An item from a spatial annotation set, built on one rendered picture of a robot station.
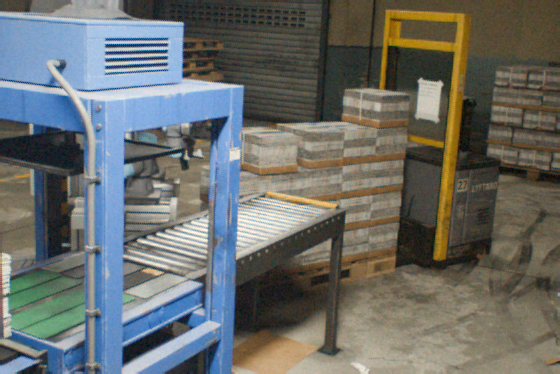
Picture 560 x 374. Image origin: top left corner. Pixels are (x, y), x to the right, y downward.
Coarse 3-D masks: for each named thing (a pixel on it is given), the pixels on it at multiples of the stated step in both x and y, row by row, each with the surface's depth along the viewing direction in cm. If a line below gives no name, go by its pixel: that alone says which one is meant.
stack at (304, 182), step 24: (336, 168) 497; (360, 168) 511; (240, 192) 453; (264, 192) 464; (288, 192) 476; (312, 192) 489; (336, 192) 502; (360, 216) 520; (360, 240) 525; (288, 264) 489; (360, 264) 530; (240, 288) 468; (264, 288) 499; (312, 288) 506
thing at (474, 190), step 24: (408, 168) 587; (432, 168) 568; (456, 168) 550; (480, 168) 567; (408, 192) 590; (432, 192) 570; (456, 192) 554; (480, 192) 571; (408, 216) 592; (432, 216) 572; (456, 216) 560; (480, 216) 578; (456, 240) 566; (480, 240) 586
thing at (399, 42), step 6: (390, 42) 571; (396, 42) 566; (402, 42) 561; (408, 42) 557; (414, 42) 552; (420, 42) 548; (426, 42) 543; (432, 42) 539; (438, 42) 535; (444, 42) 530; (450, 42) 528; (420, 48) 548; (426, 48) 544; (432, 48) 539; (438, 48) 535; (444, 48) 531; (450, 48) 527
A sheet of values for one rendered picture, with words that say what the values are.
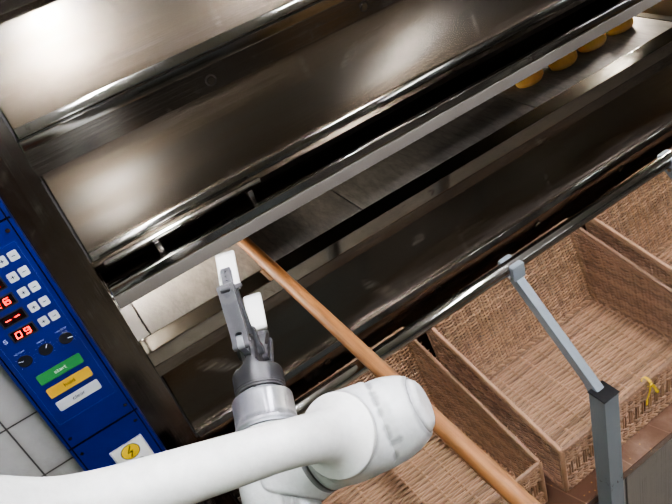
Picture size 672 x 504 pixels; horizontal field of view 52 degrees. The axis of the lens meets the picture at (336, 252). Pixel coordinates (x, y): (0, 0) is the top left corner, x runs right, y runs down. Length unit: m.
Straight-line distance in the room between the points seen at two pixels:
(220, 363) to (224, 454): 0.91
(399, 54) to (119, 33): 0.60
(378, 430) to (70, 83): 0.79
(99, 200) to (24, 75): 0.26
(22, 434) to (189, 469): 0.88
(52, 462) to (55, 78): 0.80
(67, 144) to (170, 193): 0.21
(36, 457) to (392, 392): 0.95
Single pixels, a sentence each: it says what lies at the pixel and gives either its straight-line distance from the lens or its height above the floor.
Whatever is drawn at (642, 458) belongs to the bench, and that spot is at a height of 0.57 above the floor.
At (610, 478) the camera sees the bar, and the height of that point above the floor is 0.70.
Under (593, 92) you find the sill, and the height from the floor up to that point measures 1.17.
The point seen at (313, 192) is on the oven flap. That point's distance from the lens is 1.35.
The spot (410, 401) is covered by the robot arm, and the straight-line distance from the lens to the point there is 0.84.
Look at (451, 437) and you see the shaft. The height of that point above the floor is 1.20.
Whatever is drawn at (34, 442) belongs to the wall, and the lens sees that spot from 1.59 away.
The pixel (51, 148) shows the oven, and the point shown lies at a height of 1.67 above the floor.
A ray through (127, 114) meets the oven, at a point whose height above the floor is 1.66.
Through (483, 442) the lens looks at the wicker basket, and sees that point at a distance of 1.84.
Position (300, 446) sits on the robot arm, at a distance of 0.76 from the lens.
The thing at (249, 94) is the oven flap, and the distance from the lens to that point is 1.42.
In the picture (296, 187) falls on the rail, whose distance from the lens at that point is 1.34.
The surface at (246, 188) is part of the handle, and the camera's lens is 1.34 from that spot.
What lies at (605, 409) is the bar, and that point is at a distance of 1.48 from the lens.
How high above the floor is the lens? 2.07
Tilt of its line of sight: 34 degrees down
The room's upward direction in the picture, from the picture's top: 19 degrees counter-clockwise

┄┄┄┄┄┄

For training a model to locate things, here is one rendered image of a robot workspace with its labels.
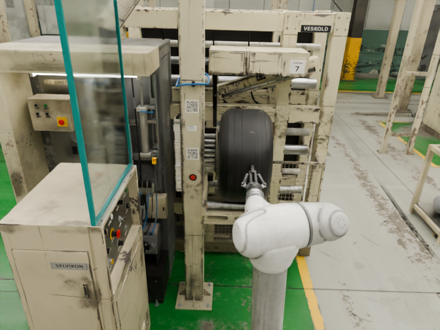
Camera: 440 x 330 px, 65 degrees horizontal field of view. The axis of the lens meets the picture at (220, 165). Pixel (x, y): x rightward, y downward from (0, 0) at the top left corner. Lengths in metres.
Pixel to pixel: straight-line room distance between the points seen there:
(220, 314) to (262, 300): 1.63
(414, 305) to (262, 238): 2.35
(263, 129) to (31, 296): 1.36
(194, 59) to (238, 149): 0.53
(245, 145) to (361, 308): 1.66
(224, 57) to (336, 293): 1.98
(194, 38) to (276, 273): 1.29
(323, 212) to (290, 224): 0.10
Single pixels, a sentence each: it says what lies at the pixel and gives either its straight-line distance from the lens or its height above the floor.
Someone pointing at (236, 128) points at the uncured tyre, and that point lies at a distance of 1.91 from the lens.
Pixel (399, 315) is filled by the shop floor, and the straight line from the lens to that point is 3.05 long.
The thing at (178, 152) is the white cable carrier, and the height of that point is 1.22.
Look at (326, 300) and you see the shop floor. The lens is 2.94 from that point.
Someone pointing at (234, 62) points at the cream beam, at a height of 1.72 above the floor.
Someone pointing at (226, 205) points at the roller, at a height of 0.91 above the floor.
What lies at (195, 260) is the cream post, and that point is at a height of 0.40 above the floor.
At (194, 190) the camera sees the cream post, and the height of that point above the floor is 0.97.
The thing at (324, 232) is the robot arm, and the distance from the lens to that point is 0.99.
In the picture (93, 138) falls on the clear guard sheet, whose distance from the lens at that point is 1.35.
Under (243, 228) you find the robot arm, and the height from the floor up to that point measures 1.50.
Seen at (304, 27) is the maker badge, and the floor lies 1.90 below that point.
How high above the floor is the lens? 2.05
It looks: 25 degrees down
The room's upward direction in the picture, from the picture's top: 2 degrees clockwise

┄┄┄┄┄┄

Problem to work on:
Everything above from the line with "(414, 305) to (262, 238): 2.35" to the line with "Pixel (399, 315)", both included, must be repeated exactly, and nothing outside that range.

Answer:
(414, 305) to (262, 238): 2.35
(263, 129) to (31, 296): 1.36
(194, 59) to (238, 149): 0.53
(245, 145) to (361, 308): 1.66
(224, 57) to (336, 293): 1.98
(194, 38) to (276, 273): 1.29
(323, 212) to (290, 224): 0.10
Single pixels, a sentence each: it says what lies at the pixel and gives either its straight-line distance from the lens or its height above the floor.
Someone pointing at (236, 128) points at the uncured tyre, and that point lies at a distance of 1.91 from the lens.
Pixel (399, 315) is filled by the shop floor, and the straight line from the lens to that point is 3.05 long.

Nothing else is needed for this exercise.